## [Exercise directions]
Please give again exactly the lines from the top of the material through the line with "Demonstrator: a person"; omit each picture.

## [Data block]

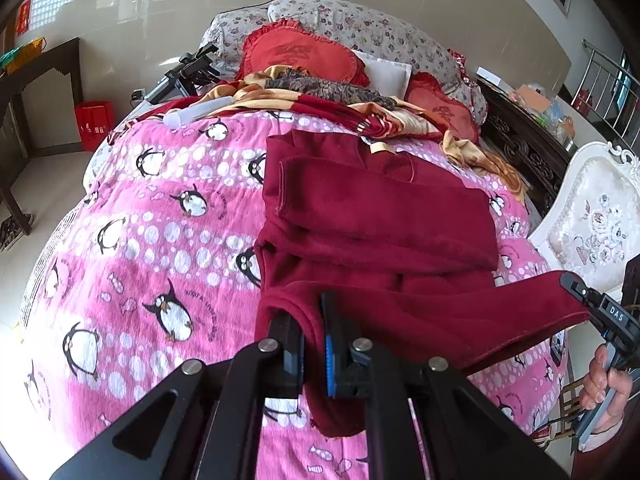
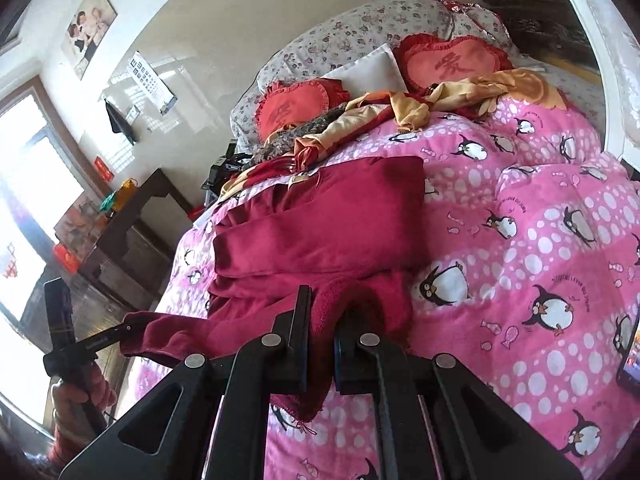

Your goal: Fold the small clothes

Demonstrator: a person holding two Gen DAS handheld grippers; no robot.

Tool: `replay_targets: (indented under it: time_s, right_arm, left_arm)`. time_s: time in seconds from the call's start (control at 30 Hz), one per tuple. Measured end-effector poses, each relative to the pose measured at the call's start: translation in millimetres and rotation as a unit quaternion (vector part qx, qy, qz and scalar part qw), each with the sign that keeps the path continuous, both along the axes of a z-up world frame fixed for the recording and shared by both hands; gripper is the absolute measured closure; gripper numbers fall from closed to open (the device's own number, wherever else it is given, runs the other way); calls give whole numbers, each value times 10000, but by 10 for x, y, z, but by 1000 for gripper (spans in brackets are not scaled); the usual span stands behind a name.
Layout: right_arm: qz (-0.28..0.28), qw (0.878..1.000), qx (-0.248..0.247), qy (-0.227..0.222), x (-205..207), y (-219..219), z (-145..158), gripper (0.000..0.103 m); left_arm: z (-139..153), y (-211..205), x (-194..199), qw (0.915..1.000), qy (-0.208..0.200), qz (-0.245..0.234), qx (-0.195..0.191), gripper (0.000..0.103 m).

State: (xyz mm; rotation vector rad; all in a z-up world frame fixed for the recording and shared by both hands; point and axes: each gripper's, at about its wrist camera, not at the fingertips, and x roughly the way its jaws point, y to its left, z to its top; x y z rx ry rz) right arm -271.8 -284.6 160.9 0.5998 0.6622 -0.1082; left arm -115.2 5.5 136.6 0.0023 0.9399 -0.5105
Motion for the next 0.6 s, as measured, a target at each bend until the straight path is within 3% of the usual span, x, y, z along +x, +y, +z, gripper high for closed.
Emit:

## [Result for this exercise]
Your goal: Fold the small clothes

Demonstrator: a person holding two Gen DAS handheld grippers; no robot.

That completes the response to the exercise.